The first slap

The first slap
This photo was taken the day after I was diagnosed, and it is my first bitch slap at cancer. I'm the one with the icepack symbolically placed on my boob. My teammates changed our team's uniform to pink at the last minute, and I came off the soccer field that night with one goal and a whole lot of love. Several of these women are my close friends, but they are all warriors, and they all helped me set the tone for this fight.

Saturday, November 23, 2013

Invasive ductal carcinoma, shitfuckdammit

Doctors here in Urbana, IL have actually been following my right breast for two years. Back in December 2011, they found a suspicious looking calcification, possibly a ductal carcinoma in situ (DCIS), which I would say barely even qualifies as Cancer as we know it, as it does not metastasize. It was in a spot that was virtually impossible to biopsy without removing a large portion of my breast. So, we just waited and followed it: Every six months I went in for a mammogram, which was typically followed by the words, "No change."
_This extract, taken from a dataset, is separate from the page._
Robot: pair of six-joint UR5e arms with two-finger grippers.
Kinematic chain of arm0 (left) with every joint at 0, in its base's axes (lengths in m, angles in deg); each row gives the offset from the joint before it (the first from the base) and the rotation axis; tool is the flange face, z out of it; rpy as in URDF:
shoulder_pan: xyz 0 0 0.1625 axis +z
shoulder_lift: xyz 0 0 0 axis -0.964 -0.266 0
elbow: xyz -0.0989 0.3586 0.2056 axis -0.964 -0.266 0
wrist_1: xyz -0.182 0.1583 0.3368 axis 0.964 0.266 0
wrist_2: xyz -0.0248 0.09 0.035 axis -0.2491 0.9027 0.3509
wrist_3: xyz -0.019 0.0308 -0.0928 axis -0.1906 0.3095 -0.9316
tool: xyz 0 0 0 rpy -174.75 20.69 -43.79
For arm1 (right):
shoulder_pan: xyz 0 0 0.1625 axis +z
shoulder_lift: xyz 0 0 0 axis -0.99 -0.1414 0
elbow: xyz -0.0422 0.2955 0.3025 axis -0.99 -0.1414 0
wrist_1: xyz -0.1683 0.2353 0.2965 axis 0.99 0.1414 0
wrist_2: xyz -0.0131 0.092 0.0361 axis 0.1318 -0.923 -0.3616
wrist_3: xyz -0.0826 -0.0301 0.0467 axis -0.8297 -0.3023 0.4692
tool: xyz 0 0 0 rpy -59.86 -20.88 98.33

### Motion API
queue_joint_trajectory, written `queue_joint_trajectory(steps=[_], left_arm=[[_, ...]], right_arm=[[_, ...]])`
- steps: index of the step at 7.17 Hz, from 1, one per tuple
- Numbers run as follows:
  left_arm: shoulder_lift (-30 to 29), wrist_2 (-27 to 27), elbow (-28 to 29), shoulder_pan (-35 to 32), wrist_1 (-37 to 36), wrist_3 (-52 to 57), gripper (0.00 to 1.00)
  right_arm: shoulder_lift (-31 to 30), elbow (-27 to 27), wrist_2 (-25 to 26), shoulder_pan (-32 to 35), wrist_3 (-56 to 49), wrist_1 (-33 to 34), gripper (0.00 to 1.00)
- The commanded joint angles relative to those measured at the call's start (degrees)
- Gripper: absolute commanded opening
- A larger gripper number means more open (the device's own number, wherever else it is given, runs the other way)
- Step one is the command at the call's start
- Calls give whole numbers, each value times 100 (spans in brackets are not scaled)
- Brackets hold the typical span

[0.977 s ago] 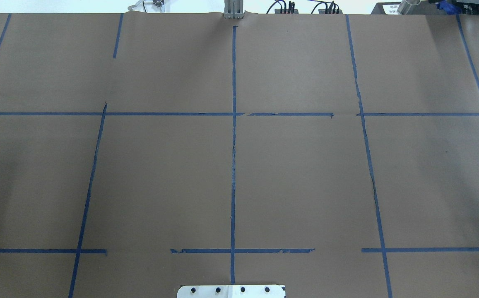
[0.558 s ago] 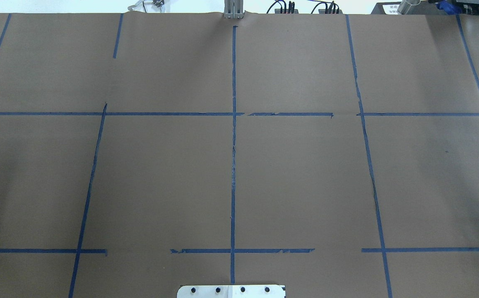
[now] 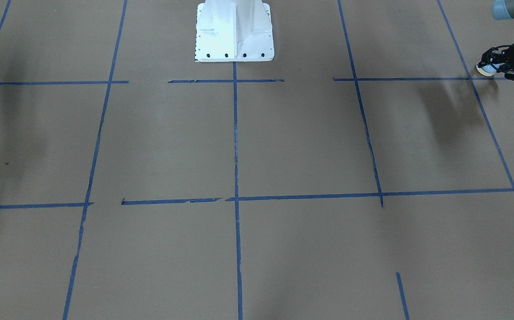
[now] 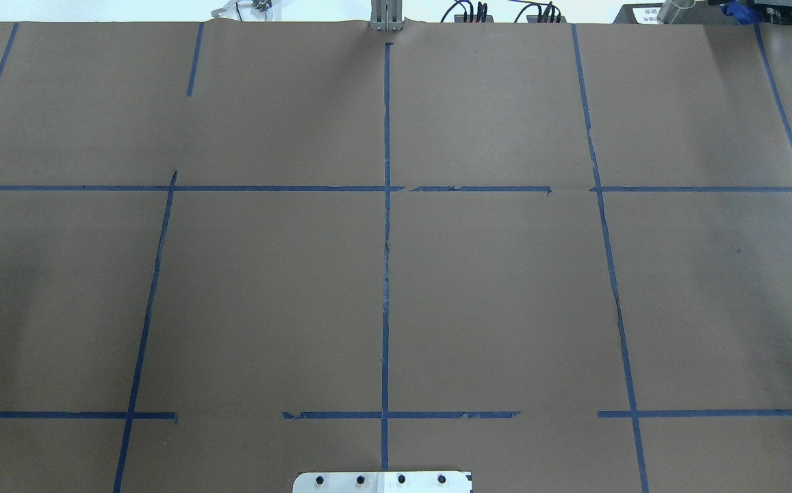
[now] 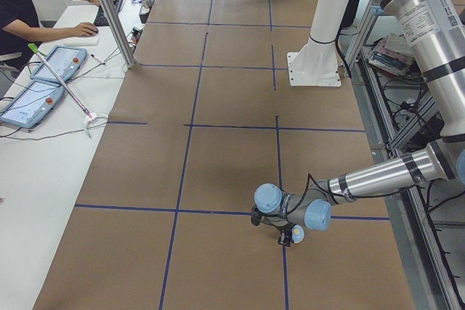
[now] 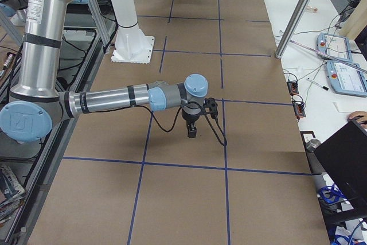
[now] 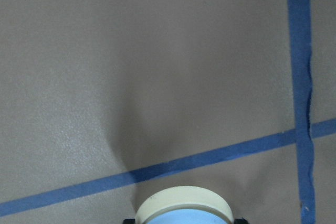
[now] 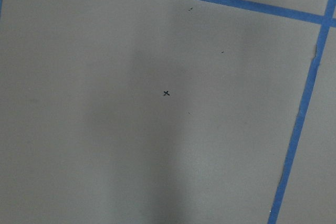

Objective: Place and press bell with both arms

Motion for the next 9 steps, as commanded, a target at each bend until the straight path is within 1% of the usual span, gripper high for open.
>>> queue_joint_trajectory(steps=[1, 2, 3, 4, 6, 7, 8, 9], left_arm=[[-49, -243, -956, -2, -33, -970, 6], [-180, -252, -1430, 16, -111, -1531, 6], [-625, -461, -1687, 94, -190, -2198, 6], [-1282, -793, -1690, 260, -200, -2875, 6], [-2706, -806, -1462, 970, -270, -4220, 6], [-3531, -788, -1278, 1261, -444, -4835, 6], [-4496, -736, -850, 1473, -637, -5398, 6], [-5367, -535, -306, 1779, -648, -5900, 7]], right_arm=[[0, -28, -7, 0, -3, 9, 100], [9, -37, -7, 0, -3, 9, 100], [0, -37, -7, 0, -3, 9, 100], [0, -37, -7, 0, -3, 9, 100], [0, -37, -7, 0, -3, 9, 100], [0, -37, -16, 0, -3, 9, 100], [0, -37, -42, 0, -3, 9, 100], [0, -45, -95, 0, -3, 9, 100]])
Meanwhile, back at the ranch (i.e., a different part of my breast), a small cyst I'd had for years started growing. I had it checked out, and it was nothing to worry about. But I felt another one right next to it, so I had an ultrasound done on it (December 2012). It was deemed to be another cyst, and a similar assessment was made in April 2013 in my third follow-up mammo. But it continued to grow, quickly. I was not worried because I thought it was just a cyst. In retrospect, this cancer was popping up around the cyst (I think), and there really wasn't anything substantial there six months ago.
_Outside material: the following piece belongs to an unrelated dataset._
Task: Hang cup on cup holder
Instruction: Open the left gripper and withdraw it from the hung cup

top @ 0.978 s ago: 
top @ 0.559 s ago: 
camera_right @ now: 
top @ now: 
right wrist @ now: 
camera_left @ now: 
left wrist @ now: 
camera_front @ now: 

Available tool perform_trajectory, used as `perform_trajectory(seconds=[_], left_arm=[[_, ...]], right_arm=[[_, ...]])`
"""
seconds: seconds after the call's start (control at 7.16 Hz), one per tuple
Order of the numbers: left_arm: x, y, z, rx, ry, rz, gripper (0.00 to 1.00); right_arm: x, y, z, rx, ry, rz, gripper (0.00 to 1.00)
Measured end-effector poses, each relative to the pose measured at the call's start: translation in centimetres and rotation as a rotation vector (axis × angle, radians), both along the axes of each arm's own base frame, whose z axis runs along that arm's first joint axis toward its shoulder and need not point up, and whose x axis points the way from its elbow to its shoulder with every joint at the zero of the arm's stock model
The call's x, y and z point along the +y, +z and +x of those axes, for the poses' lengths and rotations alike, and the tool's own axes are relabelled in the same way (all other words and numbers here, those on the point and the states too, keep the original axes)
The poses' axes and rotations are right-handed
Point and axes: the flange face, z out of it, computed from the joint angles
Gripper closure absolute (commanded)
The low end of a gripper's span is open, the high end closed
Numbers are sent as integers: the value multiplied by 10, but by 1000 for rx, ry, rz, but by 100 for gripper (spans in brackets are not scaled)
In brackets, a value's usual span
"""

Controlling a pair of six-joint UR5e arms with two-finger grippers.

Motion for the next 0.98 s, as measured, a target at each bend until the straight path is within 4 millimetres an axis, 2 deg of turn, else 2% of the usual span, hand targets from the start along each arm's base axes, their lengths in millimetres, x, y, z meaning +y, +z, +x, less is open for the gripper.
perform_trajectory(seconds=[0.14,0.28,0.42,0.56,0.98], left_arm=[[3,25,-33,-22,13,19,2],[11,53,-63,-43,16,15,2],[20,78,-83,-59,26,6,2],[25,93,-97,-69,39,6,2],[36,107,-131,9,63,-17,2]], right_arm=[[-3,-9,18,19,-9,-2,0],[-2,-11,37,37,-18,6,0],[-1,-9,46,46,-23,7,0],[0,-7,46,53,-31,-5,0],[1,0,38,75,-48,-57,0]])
Fast-forward to Wed., November 13th, 2013, the date for the last of my six month follow-ups. I was so confident that it would be clear, that Craig was not even in town. He was in Denmark at a conference. But this time, I was put in "The Room." You know, the one with sofas, pretty paintings, dim warm lighting, and a box of kleenex. Shitfuckdammit. One of the paintings was a large Georgia O'Keefe print of a bright blood orange flower, with a very dark irregularly shaped interior with rough edges. I'm not superstitious, but I didn't like it. It looked like a scary thing inside a beautiful thing.
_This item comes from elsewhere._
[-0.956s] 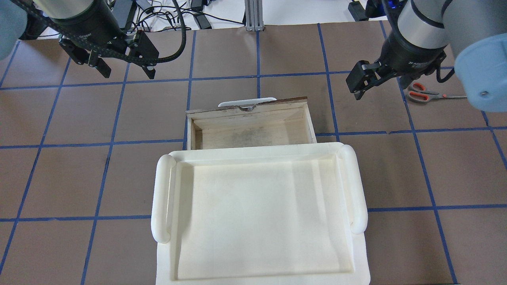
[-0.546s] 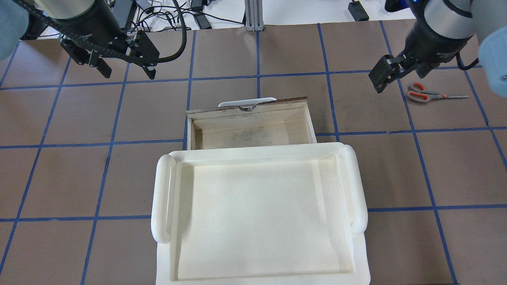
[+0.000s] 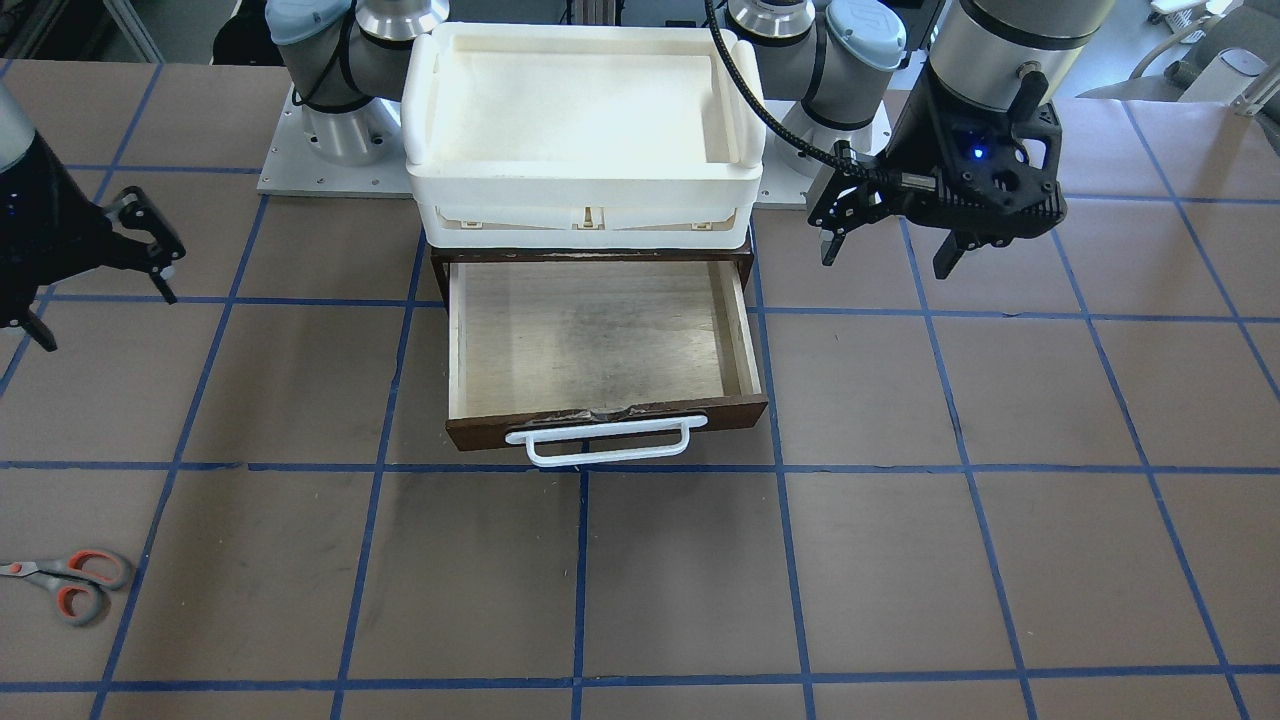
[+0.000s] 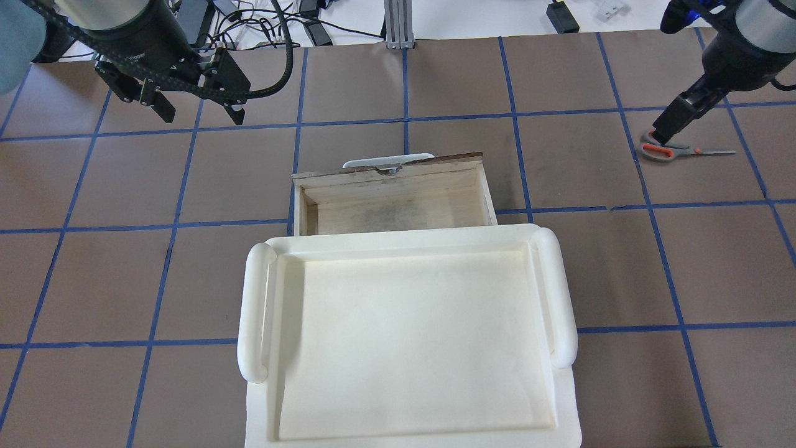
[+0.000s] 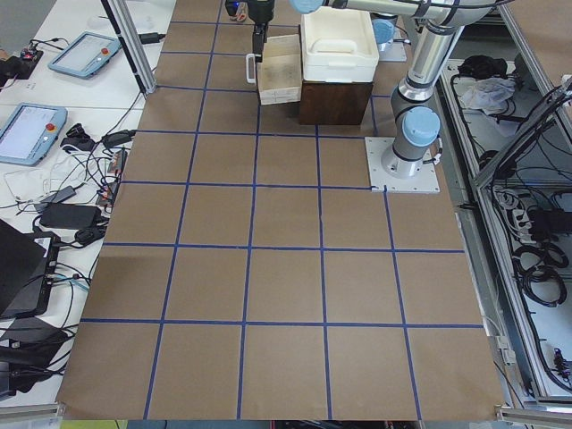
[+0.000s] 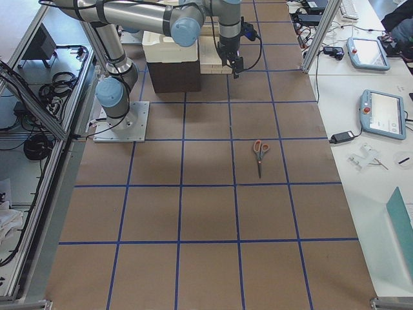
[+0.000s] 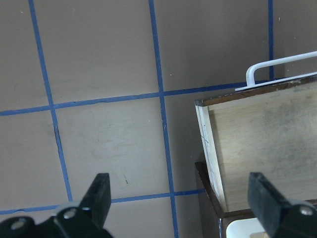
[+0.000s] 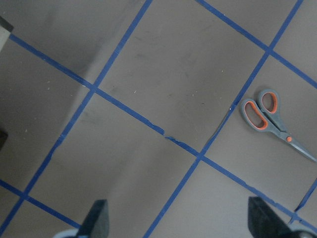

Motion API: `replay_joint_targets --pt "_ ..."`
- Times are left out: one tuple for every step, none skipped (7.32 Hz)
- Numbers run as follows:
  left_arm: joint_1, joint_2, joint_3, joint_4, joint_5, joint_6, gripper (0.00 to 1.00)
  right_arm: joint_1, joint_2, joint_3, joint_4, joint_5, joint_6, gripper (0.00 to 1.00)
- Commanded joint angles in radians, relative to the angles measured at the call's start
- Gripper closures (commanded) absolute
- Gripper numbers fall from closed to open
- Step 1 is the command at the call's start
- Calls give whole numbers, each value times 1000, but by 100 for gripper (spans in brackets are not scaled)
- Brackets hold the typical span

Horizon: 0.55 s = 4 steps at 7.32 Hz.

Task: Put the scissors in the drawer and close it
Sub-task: 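Move the right gripper outward over the grey-and-orange scissors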

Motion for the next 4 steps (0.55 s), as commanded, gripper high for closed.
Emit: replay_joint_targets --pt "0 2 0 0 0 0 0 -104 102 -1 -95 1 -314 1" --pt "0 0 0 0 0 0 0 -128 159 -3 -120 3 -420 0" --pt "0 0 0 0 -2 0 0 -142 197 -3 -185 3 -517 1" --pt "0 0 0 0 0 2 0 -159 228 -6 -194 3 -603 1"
This time, it was "not okay." "Change in the breast tissue." "Very concerned." "We're pretty sure this is invasive cancer." "Very concerned." Rocking back and forth, shitfuckdammit. I can't remember everything that was said, but at one point the nurse asked if I wanted to see the image of the largest tumor (there are three, two of which appeared on imaging). "Sure, what the hell," rocking, holding my knees, rocking, forward, backward, forward, backward. I looked at the screen and it looked exactly like a black and white and gray version of the painting--same contrasts, same edges. "That Georgia O'Keefe painting is the wrong choice for this room," I told her. When I explained why, she agreed. She'd "talk to the decorator about that." More talk. "Biopsy." "Lymph nodes." Shitfuckdammit. She left the room so I could call Craig in Denmark. Whimpering. "I need you to come home, please come home." The nurse comes back in and we schedule the biopsy. The painting is still there. I get up, walk across the room, and I turn it around. Because no one else was going to do it.

I could write a lot more about what happened between Wednesday and the following Monday (Biopsy day!), and when I found out on Tuesday afternoon, but I'll leave that for other posts. But it is cancer, and it is in at least two lymph nodes. Shitfuckdammit.